[WHAT IS NEEDED]:
From the data below, repeat exactly the lines from the line with "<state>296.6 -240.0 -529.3" to the line with "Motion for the", both included.

[PROVIDED MATERIAL]:
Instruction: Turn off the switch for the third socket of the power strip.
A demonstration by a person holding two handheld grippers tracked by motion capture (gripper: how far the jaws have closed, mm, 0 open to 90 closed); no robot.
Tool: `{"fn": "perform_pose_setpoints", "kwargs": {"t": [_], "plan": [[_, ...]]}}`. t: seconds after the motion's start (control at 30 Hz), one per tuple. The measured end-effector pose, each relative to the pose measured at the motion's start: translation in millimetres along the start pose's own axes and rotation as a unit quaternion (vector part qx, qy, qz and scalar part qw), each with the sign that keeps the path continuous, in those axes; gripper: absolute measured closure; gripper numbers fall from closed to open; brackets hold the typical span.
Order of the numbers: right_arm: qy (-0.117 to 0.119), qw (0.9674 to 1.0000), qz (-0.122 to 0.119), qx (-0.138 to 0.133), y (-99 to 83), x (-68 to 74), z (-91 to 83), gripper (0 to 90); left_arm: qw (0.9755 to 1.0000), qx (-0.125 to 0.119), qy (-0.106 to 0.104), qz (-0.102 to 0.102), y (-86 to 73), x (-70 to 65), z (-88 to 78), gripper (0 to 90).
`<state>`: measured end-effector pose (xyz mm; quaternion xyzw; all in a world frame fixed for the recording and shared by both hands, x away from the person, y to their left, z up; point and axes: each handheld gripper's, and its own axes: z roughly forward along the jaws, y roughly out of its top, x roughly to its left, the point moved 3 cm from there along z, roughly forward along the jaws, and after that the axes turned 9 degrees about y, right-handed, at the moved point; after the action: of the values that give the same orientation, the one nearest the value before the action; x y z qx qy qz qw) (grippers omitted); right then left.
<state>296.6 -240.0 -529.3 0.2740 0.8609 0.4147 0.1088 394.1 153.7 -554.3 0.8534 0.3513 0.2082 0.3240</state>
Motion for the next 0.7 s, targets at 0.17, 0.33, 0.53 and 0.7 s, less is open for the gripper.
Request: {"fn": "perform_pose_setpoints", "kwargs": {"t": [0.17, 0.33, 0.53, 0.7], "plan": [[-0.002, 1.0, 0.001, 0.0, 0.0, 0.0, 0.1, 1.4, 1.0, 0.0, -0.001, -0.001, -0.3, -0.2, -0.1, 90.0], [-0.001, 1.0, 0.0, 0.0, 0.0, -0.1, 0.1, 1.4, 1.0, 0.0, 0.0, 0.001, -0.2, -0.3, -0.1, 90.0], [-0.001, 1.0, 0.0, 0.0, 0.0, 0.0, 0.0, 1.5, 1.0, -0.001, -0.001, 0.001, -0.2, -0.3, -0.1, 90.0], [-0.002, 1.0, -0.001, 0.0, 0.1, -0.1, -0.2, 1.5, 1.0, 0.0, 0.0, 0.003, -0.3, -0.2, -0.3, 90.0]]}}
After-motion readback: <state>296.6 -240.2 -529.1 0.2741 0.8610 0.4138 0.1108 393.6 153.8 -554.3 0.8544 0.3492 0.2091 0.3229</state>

[SOLVED EXERCISE]:
<state>296.6 -240.0 -529.3 0.2740 0.8609 0.4147 0.1088 394.1 153.7 -554.3 0.8534 0.3513 0.2082 0.3240</state>
Motion for the next 0.7 s, targets at 0.17, 0.33, 0.53 and 0.7 s, less is open for the gripper.

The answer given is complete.